Work to complete: This exercise calls for the line with "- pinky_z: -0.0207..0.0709", the line with "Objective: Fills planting", and all lines between them in the material below, output exactly and with no other lines.
_ _ _ _ _ _ _
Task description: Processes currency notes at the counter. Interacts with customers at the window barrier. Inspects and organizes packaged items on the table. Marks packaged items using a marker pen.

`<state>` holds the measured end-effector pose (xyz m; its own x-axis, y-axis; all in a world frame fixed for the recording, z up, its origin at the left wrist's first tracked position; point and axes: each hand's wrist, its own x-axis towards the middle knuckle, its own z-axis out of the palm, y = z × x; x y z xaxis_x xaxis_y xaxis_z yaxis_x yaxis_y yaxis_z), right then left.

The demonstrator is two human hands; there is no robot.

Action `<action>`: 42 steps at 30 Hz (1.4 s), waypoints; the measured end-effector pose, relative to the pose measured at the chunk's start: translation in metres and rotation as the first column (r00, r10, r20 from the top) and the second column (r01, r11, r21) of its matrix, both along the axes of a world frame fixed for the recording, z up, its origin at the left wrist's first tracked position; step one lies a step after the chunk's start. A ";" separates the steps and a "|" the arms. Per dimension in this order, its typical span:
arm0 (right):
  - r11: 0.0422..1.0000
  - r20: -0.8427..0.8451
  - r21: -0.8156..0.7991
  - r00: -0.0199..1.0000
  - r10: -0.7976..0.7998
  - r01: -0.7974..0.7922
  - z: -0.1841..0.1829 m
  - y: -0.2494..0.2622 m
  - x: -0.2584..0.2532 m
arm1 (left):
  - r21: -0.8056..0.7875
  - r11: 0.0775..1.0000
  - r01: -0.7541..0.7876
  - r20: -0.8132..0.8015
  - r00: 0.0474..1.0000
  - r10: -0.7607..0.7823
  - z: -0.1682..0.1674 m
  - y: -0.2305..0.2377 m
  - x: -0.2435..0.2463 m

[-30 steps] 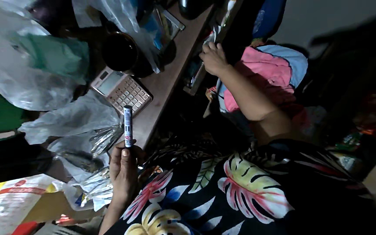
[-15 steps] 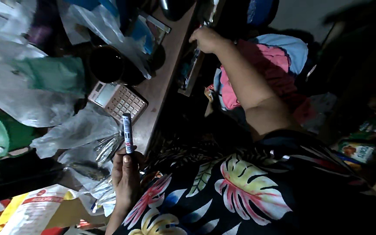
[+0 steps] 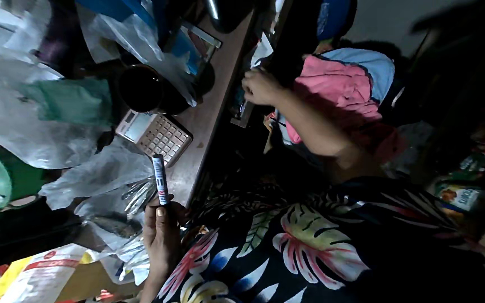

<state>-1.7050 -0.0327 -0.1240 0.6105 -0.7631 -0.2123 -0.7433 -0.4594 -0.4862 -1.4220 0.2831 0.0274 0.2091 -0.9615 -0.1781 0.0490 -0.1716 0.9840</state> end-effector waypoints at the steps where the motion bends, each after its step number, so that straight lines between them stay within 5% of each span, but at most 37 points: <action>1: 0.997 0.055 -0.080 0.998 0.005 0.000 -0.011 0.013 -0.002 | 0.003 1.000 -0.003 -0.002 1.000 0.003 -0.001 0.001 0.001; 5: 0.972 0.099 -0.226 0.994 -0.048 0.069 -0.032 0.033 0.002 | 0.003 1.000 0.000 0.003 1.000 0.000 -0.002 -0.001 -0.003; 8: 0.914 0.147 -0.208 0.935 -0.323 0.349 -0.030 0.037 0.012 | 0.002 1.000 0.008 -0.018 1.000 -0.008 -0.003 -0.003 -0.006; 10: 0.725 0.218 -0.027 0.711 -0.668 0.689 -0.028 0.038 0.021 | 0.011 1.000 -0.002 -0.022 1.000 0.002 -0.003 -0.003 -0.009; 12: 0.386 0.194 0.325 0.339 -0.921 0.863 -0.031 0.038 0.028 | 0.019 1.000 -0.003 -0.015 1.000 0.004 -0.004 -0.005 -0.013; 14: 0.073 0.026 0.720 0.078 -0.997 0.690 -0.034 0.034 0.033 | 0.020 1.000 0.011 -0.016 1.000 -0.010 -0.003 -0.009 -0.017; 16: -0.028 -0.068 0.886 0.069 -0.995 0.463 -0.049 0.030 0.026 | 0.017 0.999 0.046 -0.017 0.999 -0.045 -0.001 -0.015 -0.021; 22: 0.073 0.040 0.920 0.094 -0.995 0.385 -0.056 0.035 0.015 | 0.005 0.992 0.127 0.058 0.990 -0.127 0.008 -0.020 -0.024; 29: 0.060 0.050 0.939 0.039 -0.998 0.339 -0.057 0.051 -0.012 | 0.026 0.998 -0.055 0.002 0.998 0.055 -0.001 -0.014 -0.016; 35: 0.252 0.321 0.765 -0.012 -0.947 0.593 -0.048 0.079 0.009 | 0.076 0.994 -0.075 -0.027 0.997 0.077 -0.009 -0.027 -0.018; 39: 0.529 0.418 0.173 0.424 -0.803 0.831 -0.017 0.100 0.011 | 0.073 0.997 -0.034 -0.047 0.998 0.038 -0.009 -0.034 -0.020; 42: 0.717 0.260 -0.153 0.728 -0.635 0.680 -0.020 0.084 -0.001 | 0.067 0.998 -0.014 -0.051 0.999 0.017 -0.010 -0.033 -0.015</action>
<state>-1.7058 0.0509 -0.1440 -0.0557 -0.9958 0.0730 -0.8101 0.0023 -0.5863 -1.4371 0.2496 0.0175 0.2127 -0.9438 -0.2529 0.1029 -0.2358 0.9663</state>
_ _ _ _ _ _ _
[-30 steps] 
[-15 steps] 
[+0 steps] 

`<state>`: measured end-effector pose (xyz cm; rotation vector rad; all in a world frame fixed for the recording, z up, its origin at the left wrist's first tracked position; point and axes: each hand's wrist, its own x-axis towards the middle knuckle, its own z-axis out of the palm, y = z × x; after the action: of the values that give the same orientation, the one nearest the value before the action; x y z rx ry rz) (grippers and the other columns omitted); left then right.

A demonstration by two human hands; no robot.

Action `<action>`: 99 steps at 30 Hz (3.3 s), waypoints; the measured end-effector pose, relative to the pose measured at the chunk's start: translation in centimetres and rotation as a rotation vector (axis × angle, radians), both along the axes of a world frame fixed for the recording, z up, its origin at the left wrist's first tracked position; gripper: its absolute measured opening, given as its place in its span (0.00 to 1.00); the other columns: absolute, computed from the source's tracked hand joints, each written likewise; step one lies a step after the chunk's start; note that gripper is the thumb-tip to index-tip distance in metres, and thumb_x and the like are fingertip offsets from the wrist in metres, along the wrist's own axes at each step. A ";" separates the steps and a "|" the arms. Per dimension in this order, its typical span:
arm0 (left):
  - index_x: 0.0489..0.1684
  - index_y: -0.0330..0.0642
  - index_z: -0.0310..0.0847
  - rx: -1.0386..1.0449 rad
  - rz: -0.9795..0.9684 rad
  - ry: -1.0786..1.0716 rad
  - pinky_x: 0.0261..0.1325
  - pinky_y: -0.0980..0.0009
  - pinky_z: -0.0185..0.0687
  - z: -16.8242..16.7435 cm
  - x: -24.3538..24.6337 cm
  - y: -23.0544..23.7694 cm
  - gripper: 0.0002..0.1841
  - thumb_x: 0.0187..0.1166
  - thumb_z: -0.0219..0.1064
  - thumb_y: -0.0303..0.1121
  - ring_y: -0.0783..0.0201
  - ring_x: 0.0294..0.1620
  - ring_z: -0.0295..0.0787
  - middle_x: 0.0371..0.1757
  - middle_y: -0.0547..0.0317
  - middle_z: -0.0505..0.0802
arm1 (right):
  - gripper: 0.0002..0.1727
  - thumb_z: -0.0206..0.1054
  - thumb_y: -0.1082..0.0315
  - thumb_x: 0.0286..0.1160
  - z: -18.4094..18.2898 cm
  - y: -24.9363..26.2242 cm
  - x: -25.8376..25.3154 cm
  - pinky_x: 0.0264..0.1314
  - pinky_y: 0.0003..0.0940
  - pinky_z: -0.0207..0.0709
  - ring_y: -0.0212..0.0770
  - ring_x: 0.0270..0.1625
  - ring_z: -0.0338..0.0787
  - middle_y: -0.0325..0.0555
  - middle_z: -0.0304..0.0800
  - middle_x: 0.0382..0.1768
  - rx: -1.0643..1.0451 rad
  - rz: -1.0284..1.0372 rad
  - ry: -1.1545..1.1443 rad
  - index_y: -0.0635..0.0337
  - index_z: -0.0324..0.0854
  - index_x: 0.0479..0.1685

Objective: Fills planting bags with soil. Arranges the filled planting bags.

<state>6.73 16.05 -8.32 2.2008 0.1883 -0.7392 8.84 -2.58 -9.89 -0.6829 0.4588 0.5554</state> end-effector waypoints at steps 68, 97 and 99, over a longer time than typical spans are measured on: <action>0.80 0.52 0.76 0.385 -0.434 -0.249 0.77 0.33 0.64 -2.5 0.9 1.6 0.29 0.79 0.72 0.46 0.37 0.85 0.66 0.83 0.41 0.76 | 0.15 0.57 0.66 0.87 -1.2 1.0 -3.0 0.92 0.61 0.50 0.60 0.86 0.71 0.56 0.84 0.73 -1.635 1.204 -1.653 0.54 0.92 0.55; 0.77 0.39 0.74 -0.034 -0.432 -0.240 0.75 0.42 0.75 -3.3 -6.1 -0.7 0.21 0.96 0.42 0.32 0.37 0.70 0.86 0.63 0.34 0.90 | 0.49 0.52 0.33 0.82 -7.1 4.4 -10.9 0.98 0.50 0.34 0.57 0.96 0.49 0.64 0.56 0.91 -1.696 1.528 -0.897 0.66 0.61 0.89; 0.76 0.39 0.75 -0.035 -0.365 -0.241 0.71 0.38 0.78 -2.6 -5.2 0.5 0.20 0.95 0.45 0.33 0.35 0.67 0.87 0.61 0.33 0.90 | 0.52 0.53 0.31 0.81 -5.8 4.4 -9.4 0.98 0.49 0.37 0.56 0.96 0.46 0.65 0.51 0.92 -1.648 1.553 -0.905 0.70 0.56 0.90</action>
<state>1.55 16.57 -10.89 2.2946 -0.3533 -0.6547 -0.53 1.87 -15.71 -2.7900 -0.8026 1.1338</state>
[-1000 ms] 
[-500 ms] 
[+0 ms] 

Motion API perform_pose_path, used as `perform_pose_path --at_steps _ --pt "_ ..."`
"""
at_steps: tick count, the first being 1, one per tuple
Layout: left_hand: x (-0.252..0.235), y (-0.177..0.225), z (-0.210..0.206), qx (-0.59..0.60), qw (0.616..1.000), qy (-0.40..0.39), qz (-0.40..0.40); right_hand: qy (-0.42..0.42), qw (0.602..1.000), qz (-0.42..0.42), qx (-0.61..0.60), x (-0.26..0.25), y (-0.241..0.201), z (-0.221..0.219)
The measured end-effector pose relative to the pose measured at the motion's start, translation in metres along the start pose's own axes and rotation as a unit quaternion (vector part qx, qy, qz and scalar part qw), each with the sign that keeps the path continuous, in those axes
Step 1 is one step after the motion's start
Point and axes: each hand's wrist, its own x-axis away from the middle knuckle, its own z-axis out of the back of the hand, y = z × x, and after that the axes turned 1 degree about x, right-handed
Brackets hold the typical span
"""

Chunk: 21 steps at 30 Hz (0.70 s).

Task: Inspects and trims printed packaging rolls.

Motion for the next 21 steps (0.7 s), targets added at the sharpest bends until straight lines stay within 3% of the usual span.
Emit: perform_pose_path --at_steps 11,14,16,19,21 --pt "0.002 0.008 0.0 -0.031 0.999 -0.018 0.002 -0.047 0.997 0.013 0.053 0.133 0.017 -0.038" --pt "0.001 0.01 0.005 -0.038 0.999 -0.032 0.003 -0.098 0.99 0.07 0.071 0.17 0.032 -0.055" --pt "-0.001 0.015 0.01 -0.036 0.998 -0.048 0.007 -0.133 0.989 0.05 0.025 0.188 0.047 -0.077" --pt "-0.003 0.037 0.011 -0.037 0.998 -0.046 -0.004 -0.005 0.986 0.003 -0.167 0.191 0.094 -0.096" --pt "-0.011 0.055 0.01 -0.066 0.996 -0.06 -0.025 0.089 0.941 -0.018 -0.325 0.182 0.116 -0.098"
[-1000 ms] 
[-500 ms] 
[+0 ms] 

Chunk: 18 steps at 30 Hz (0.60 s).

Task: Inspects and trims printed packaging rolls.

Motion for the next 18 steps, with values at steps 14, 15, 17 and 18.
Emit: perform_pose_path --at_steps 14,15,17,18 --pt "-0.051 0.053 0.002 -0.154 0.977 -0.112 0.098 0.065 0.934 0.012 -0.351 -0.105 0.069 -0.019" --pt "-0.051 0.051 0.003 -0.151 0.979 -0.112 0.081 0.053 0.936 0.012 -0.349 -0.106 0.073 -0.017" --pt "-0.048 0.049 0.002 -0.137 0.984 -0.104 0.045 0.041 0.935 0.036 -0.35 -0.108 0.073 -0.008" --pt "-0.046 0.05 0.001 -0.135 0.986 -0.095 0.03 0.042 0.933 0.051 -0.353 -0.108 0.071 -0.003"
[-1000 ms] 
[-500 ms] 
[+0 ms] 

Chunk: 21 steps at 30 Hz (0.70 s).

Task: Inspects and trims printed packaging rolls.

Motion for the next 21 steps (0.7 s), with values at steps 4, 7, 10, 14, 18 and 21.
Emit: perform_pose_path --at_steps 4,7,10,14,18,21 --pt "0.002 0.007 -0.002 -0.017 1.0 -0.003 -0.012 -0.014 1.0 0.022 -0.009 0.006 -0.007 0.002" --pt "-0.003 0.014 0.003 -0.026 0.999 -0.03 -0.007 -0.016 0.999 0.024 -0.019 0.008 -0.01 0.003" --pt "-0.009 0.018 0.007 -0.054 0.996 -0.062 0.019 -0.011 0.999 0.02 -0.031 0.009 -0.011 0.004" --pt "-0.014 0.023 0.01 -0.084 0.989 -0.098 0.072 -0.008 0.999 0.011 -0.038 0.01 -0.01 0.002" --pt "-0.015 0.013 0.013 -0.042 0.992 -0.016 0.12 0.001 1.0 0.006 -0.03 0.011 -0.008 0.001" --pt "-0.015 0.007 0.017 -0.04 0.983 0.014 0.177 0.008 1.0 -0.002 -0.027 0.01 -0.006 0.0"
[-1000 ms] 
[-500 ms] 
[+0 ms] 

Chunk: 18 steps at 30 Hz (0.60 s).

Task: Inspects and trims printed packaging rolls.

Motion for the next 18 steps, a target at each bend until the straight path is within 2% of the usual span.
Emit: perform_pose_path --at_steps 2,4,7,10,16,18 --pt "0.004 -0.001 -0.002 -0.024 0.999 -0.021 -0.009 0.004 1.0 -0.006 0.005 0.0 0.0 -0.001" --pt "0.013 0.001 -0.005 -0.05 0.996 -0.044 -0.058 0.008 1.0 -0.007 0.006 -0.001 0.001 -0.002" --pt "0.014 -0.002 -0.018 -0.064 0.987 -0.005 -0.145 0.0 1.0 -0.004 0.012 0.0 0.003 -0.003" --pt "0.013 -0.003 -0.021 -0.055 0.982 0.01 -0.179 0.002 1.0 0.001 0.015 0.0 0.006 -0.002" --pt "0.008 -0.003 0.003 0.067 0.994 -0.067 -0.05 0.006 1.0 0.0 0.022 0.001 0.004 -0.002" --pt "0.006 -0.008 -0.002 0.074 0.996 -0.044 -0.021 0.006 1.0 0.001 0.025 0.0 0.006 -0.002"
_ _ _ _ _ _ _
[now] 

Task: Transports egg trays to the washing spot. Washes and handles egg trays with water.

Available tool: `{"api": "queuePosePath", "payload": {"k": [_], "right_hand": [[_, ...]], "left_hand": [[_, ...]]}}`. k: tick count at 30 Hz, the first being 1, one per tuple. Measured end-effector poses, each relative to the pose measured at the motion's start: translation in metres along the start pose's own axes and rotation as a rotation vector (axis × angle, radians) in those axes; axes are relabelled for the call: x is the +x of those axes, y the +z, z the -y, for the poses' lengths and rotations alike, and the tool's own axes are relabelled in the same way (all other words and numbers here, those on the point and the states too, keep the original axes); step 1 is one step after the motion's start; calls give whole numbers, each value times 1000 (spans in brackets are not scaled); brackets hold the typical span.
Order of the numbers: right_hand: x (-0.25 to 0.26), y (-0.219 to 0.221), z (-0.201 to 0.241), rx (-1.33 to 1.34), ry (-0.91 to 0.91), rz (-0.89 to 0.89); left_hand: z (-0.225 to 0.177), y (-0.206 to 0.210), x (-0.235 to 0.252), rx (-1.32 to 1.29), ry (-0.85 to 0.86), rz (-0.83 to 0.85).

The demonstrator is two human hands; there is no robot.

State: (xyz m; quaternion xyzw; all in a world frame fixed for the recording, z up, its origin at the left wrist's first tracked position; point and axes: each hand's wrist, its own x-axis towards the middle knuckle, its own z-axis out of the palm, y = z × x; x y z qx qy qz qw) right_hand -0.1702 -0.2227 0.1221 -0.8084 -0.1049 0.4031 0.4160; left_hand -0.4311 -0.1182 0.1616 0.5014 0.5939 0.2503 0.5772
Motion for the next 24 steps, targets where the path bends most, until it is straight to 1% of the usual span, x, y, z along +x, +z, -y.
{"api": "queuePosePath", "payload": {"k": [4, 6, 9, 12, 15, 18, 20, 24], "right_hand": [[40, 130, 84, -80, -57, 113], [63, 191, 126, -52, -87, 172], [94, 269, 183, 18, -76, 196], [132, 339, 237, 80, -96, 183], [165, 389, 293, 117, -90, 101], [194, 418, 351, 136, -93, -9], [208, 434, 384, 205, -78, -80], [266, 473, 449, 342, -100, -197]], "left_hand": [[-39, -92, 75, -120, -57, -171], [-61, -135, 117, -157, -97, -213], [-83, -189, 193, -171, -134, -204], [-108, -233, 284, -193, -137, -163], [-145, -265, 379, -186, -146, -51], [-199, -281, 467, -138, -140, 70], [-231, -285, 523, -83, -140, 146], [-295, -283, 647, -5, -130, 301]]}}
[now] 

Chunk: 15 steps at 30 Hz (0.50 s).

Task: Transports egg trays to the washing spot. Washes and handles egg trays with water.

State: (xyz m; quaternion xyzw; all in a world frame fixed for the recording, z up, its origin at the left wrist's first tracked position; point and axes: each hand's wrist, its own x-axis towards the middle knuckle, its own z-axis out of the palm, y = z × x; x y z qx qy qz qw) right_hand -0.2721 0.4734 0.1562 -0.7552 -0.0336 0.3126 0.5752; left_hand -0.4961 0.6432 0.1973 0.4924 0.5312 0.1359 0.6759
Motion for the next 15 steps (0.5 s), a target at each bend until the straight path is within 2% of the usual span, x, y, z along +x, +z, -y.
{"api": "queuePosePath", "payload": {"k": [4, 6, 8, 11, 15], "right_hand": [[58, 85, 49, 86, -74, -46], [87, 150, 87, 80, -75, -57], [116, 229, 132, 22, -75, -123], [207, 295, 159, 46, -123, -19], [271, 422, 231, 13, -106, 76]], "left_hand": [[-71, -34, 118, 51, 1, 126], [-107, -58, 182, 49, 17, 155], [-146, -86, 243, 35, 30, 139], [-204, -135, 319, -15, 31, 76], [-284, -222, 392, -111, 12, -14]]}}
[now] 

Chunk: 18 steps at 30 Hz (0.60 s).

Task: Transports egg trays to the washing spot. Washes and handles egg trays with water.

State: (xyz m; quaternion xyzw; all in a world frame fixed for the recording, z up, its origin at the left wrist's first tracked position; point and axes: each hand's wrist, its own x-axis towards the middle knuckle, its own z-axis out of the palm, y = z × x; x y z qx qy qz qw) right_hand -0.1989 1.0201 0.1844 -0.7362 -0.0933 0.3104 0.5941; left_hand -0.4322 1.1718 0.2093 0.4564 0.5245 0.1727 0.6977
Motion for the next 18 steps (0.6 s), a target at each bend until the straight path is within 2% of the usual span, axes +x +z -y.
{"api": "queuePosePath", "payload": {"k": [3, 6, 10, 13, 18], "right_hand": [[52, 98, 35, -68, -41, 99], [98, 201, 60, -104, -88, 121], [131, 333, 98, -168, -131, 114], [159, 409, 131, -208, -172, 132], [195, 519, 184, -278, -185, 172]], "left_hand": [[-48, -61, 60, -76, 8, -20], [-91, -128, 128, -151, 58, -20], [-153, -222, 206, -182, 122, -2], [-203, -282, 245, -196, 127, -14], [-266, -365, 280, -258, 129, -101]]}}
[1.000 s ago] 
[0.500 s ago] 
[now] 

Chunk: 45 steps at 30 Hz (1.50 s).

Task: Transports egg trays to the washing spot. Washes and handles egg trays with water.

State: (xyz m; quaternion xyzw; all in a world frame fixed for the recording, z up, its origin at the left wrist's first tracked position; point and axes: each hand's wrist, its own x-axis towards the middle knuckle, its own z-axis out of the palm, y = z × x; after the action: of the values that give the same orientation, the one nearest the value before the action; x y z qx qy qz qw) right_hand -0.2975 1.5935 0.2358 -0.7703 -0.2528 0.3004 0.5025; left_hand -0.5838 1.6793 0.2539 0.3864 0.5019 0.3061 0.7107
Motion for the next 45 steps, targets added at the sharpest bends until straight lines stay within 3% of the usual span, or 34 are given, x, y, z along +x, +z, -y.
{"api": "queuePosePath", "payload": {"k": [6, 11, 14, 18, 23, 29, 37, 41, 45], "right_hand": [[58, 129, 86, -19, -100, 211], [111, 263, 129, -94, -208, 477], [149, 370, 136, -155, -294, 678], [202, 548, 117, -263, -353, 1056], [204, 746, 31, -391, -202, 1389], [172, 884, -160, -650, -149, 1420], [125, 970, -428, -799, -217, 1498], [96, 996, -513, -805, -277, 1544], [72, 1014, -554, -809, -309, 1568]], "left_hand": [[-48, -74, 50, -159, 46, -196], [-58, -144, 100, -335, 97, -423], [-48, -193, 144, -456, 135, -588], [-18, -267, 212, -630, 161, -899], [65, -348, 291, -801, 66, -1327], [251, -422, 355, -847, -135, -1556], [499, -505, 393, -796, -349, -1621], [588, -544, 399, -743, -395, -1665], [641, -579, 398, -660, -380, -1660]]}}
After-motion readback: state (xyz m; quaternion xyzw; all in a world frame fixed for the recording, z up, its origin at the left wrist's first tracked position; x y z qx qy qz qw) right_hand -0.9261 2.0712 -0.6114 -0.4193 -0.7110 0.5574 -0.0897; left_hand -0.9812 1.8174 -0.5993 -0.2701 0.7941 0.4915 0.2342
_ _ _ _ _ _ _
Written solution:
  - pinky_z: -0.0207..0.0709
  - ring_y: -0.0212..0.0770
  - ring_x: 0.0270..0.1625
  - ring_z: -0.0338..0.0787
  - middle_y: -0.0325..0.0555
  - middle_z: -0.0304..0.0800
  - middle_x: 0.0382..0.1768
  - rx: -1.0643..1.0451 rad
  - rz: -1.0284..1.0372 rad
  - ry: -1.1545..1.1443 rad
  - index_y: -0.0635..0.0337
  - index_z: -0.0324..0.0854
  - index_x: 0.0479..0.1685

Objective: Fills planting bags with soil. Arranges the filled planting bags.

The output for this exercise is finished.